*RECORDED DATA*.
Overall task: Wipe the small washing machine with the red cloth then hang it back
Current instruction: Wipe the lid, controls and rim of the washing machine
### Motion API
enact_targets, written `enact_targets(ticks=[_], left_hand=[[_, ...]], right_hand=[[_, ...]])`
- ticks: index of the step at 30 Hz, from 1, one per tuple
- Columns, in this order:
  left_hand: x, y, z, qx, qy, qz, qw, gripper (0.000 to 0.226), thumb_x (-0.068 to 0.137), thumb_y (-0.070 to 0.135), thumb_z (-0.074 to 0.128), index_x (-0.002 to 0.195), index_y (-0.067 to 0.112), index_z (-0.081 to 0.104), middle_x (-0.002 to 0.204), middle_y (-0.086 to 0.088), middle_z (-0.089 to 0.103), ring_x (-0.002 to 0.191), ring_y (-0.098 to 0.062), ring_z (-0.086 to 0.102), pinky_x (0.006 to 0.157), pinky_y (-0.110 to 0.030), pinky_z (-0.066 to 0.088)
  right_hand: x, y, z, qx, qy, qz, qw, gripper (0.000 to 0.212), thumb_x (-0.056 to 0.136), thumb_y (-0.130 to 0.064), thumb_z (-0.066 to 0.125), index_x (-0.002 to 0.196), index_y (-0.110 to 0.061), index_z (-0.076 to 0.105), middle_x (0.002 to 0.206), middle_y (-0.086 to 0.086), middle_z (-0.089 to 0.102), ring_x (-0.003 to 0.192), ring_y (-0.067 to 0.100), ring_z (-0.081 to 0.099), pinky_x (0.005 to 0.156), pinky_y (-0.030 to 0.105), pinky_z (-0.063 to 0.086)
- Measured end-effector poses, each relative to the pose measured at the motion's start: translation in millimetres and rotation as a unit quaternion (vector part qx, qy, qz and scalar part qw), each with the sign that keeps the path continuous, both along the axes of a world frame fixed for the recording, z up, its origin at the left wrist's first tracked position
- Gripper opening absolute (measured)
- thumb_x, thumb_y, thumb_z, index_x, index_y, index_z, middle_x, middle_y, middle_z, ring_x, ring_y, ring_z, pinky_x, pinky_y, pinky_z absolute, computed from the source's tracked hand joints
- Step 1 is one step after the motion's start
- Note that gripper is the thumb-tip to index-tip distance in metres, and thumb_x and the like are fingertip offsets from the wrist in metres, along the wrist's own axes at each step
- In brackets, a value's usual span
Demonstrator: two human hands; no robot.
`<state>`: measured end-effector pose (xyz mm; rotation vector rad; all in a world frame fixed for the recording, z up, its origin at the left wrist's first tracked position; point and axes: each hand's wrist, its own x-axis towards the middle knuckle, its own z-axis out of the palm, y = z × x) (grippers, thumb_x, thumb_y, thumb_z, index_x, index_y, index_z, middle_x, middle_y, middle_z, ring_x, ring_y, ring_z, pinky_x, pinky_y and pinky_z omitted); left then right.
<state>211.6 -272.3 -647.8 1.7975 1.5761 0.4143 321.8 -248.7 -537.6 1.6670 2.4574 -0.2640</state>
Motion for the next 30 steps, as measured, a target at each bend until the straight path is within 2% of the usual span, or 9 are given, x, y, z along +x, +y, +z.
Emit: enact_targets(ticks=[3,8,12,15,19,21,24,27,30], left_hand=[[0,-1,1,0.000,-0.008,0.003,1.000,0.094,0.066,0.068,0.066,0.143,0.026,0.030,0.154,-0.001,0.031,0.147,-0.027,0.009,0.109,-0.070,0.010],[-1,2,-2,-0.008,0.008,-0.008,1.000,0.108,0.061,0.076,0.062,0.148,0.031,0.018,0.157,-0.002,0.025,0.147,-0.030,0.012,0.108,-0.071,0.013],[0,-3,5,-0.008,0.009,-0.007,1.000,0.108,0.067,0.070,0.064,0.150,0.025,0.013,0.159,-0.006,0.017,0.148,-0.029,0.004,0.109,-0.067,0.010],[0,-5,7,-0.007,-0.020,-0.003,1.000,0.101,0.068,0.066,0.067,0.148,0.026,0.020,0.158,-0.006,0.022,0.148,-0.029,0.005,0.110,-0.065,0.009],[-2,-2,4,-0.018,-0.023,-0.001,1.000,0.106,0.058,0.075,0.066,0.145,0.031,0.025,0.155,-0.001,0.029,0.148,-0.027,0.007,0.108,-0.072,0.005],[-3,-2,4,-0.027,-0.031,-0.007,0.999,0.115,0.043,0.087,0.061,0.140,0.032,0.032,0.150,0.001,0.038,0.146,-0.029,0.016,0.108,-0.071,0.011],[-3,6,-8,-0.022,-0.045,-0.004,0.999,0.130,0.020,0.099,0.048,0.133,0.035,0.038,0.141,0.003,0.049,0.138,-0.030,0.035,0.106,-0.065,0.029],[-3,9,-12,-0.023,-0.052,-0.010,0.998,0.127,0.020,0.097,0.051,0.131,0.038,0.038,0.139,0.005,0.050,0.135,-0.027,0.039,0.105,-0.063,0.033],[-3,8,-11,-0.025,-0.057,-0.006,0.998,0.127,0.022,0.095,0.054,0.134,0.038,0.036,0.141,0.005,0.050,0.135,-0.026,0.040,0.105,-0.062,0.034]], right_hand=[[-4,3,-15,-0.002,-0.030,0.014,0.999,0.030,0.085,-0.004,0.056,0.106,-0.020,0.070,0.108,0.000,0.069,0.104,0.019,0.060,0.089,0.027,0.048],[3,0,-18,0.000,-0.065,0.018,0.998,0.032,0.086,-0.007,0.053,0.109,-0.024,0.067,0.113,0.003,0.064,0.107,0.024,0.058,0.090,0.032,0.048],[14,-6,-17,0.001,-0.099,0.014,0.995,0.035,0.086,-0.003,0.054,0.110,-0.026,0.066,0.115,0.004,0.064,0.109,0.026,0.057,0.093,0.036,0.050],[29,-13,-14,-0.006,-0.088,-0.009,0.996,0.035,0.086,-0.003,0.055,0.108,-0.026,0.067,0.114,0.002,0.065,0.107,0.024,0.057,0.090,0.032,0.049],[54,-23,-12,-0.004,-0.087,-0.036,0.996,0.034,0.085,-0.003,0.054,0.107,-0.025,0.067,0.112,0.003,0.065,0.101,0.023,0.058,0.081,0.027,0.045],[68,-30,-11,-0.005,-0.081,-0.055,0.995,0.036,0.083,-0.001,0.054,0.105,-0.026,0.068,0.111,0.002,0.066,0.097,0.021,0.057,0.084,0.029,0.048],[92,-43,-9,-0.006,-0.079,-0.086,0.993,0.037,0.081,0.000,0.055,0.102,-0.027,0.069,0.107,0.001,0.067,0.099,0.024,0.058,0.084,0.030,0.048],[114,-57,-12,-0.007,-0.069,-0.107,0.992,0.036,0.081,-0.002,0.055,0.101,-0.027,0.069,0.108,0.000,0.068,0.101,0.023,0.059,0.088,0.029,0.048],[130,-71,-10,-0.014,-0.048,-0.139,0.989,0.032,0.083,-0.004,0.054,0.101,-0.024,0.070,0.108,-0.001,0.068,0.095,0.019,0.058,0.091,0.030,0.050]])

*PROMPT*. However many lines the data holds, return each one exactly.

*EXPECTED ANSWER*.
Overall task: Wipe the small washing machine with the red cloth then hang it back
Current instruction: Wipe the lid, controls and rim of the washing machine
### Motion API
enact_targets, written `enact_targets(ticks=[_], left_hand=[[_, ...]], right_hand=[[_, ...]])`
- ticks: index of the step at 30 Hz, from 1, one per tuple
- Columns, in this order:
  left_hand: x, y, z, qx, qy, qz, qw, gripper (0.000 to 0.226), thumb_x (-0.068 to 0.137), thumb_y (-0.070 to 0.135), thumb_z (-0.074 to 0.128), index_x (-0.002 to 0.195), index_y (-0.067 to 0.112), index_z (-0.081 to 0.104), middle_x (-0.002 to 0.204), middle_y (-0.086 to 0.088), middle_z (-0.089 to 0.103), ring_x (-0.002 to 0.191), ring_y (-0.098 to 0.062), ring_z (-0.086 to 0.102), pinky_x (0.006 to 0.157), pinky_y (-0.110 to 0.030), pinky_z (-0.066 to 0.088)
  right_hand: x, y, z, qx, qy, qz, qw, gripper (0.000 to 0.212), thumb_x (-0.056 to 0.136), thumb_y (-0.130 to 0.064), thumb_z (-0.066 to 0.125), index_x (-0.002 to 0.196), index_y (-0.110 to 0.061), index_z (-0.076 to 0.105), middle_x (0.002 to 0.206), middle_y (-0.086 to 0.086), middle_z (-0.089 to 0.102), ring_x (-0.003 to 0.192), ring_y (-0.067 to 0.100), ring_z (-0.081 to 0.099), pinky_x (0.005 to 0.156), pinky_y (-0.030 to 0.105), pinky_z (-0.063 to 0.086)
- Measured end-effector poses, each relative to the pose measured at the motion's start: translation in millimetres and rotation as a unit quaternion (vector part qx, qy, qz and scalar part qw), each with the sign that keeps the path continuous, both along the axes of a world frame fixed for the recording, z up, its origin at the left wrist's first tracked position
- Gripper opening absolute (measured)
- thumb_x, thumb_y, thumb_z, index_x, index_y, index_z, middle_x, middle_y, middle_z, ring_x, ring_y, ring_z, pinky_x, pinky_y, pinky_z absolute, computed from the source's tracked hand joints
- Step 1 is one step after the motion's start
- Note that gripper is the thumb-tip to index-tip distance in metres, and thumb_x and the like are fingertip offsets from the wrist in metres, along the wrist's own axes at each step
- In brackets, a value's usual span
Demonstrator: two human hands; no robot.
`<state>`: measured end-effector pose (xyz mm; rotation vector rad; all in a world frame fixed for the recording, z up, its origin at the left wrist's first tracked position; point and axes: each hand's wrist, its own x-axis towards the middle knuckle, its own z-axis out of the palm, y = z × x) (grippers, thumb_x, thumb_y, thumb_z, index_x, index_y, index_z, middle_x, middle_y, middle_z, ring_x, ring_y, ring_z, pinky_x, pinky_y and pinky_z omitted); left then right.
<state>211.6 -272.3 -647.8 1.7975 1.5761 0.4143 321.8 -248.7 -537.6 1.6670 2.4574 -0.2640</state>
Motion for the next 30 steps, as measured, a target at each bend until the straight path is within 2% of the usual span, or 9 are given, x, y, z along +x, +y, +z.
Emit: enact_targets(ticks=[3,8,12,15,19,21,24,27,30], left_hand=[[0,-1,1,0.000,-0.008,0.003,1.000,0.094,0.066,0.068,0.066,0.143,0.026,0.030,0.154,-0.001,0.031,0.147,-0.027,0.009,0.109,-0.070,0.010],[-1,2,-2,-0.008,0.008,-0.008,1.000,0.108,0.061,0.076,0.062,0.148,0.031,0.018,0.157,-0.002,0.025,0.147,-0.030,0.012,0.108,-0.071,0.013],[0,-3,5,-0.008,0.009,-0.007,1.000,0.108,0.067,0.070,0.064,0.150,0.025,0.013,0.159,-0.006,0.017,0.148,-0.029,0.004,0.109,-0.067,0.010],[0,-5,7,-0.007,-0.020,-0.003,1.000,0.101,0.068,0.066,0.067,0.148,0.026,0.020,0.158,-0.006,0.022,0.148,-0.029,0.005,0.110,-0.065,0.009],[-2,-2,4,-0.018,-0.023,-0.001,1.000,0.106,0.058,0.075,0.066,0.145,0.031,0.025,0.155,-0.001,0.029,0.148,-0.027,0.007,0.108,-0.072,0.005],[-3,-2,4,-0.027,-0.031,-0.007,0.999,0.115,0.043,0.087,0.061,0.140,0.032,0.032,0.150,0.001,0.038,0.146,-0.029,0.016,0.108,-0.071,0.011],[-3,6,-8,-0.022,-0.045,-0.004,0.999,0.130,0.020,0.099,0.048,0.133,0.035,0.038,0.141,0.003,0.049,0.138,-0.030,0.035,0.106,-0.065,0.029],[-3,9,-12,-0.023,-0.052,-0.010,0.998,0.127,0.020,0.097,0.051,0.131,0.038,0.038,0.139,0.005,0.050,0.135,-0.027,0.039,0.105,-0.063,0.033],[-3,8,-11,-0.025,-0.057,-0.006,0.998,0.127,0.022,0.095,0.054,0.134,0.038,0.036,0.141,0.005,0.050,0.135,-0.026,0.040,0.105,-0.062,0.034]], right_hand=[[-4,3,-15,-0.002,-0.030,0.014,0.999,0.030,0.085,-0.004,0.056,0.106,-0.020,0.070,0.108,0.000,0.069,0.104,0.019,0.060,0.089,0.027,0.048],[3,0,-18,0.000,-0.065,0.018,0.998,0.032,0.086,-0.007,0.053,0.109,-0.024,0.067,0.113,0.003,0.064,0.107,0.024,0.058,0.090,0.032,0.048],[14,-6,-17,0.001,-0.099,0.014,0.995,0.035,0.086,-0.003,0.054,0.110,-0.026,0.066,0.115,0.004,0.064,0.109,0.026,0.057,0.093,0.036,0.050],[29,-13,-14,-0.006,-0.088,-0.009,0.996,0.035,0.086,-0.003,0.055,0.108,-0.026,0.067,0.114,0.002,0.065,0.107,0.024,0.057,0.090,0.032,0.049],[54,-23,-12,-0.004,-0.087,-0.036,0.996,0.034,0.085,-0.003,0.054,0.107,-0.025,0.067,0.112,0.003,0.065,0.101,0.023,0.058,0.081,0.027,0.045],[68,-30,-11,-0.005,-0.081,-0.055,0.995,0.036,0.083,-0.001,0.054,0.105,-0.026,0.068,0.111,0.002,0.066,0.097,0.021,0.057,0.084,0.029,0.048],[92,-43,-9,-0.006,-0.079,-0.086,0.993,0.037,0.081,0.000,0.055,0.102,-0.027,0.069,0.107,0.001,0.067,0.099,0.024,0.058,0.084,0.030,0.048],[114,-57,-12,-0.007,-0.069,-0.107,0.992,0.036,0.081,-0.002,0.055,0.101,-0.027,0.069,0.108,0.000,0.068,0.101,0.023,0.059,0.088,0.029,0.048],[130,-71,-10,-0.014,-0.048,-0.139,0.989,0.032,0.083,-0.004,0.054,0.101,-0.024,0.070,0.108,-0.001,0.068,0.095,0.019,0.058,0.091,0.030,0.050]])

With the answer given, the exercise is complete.